▸ **Exercise brief**:
Identify, in the records below, every line where the string "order" appears, and copy each such line.

▸ **Input**:
════════════════════

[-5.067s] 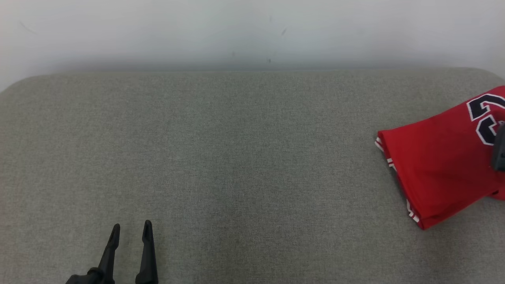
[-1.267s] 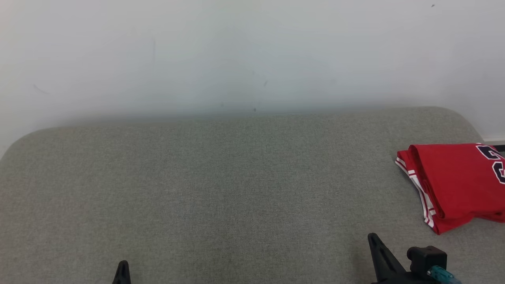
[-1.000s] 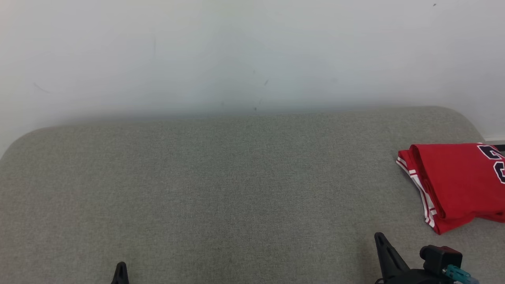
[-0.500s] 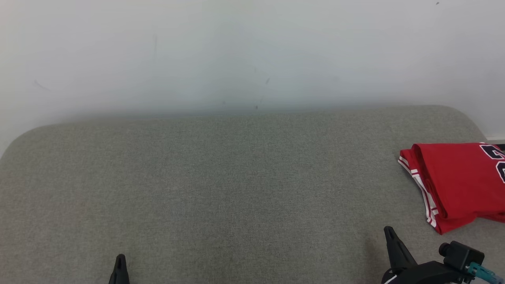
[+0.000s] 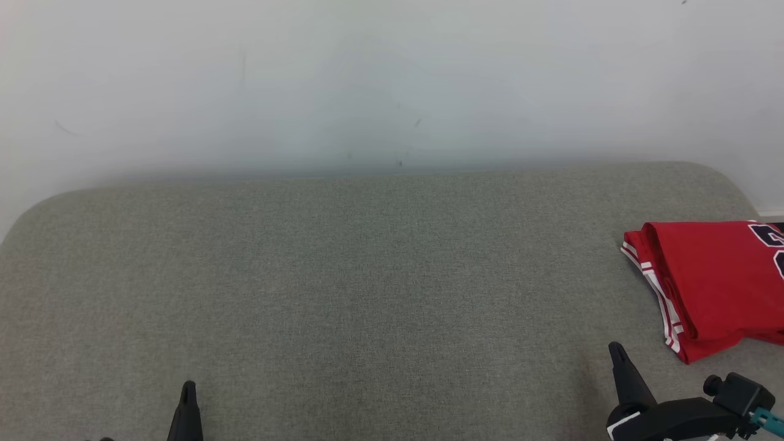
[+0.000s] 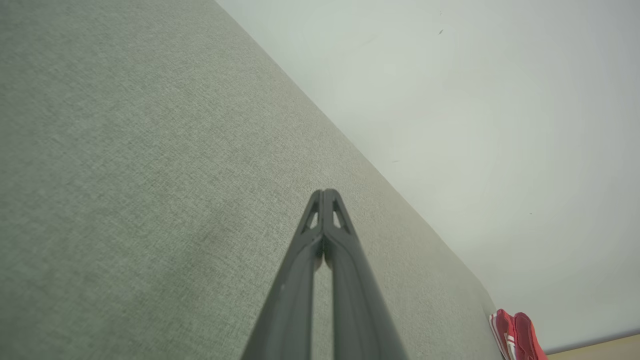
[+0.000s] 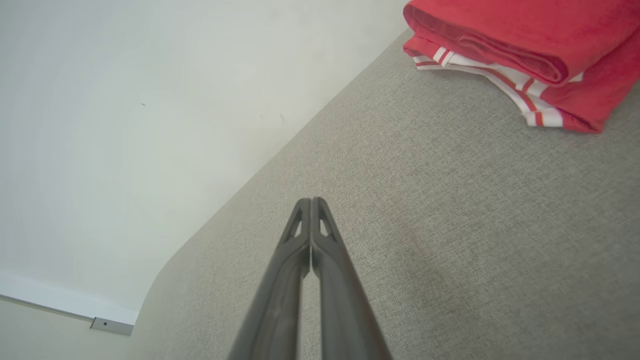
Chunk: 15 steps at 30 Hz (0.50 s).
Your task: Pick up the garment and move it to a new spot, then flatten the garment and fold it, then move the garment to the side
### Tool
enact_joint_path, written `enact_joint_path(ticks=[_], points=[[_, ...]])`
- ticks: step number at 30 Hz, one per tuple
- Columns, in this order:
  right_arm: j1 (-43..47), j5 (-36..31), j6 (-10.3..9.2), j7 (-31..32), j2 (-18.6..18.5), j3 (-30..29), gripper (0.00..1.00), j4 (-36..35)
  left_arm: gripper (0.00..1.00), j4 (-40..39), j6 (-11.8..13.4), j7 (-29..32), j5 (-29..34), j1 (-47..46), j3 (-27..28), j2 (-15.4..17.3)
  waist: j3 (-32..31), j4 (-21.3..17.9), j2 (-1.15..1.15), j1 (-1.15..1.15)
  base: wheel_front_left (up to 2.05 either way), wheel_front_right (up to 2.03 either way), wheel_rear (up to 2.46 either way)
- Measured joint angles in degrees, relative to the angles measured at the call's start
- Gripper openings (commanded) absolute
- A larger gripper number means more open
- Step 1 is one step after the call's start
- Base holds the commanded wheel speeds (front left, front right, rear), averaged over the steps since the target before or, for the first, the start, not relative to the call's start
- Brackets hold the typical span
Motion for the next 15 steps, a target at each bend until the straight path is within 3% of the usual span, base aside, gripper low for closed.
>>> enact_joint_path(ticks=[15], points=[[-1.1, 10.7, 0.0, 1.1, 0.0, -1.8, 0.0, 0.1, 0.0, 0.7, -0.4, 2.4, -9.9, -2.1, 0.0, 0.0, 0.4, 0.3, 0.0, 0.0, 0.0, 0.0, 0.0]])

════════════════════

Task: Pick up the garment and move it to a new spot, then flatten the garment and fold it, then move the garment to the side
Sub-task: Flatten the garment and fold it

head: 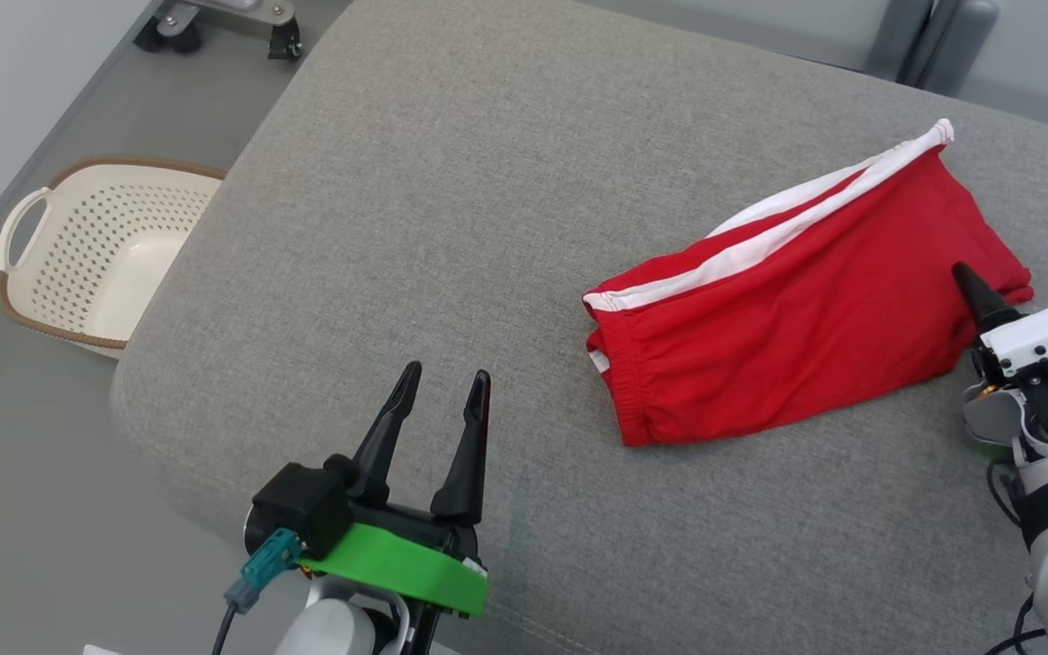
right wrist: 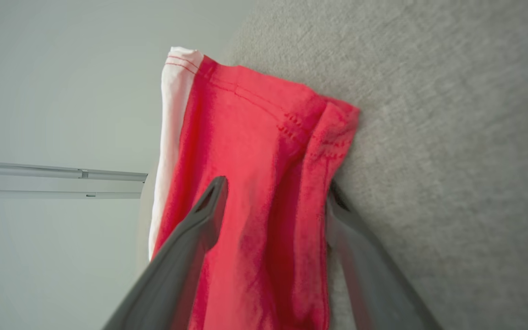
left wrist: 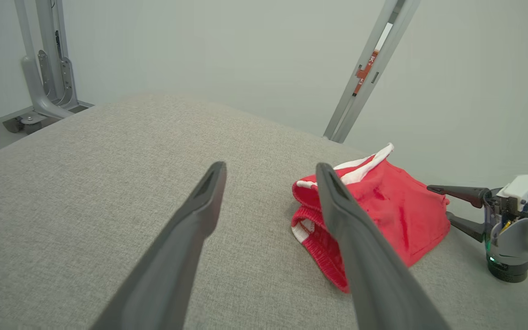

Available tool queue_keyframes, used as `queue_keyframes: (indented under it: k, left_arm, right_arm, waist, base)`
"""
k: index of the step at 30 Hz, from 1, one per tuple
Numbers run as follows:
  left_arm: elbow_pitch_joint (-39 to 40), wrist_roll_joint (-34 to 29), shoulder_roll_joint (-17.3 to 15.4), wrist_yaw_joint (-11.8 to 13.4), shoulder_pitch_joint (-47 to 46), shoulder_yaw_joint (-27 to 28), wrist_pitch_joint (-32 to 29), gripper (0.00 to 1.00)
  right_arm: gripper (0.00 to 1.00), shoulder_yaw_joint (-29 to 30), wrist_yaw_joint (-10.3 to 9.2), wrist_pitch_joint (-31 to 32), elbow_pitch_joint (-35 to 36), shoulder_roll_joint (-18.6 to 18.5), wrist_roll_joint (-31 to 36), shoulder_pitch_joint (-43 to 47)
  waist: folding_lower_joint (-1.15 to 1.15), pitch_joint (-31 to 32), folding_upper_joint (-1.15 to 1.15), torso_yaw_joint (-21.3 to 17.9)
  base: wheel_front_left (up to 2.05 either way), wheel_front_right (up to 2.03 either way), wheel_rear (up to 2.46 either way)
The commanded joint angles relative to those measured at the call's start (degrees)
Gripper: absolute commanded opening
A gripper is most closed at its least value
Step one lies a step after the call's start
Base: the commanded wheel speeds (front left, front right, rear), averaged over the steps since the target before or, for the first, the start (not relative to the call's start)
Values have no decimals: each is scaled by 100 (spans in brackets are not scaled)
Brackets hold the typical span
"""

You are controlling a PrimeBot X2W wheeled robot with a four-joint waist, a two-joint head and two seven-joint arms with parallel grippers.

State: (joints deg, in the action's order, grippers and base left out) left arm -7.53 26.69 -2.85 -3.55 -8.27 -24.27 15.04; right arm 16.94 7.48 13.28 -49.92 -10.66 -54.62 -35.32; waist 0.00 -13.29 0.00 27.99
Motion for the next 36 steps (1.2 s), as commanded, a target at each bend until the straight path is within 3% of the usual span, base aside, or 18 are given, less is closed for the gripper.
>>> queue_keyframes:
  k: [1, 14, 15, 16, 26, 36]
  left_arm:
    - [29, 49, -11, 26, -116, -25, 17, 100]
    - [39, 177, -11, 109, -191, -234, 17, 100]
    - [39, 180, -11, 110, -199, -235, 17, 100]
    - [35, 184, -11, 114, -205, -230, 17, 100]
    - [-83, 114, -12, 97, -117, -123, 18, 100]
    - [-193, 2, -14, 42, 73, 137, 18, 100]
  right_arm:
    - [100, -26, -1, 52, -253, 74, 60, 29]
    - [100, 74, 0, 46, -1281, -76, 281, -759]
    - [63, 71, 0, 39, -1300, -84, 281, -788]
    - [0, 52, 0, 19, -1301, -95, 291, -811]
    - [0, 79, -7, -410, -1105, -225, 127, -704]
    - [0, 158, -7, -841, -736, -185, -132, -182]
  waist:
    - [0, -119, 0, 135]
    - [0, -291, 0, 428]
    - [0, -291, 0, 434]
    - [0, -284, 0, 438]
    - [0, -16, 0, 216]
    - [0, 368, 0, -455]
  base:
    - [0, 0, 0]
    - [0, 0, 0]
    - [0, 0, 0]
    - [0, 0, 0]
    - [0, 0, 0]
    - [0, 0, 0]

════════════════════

▸ **Answer for this exercise**:
- Columns, in this order:
State: (joints deg, in the action's order, grippers and base left out) left arm -7.53 26.69 -2.85 -3.55 -8.27 -24.27 15.04; right arm 16.94 7.48 13.28 -49.92 -10.66 -54.62 -35.32; waist 0.00 -13.29 0.00 27.99

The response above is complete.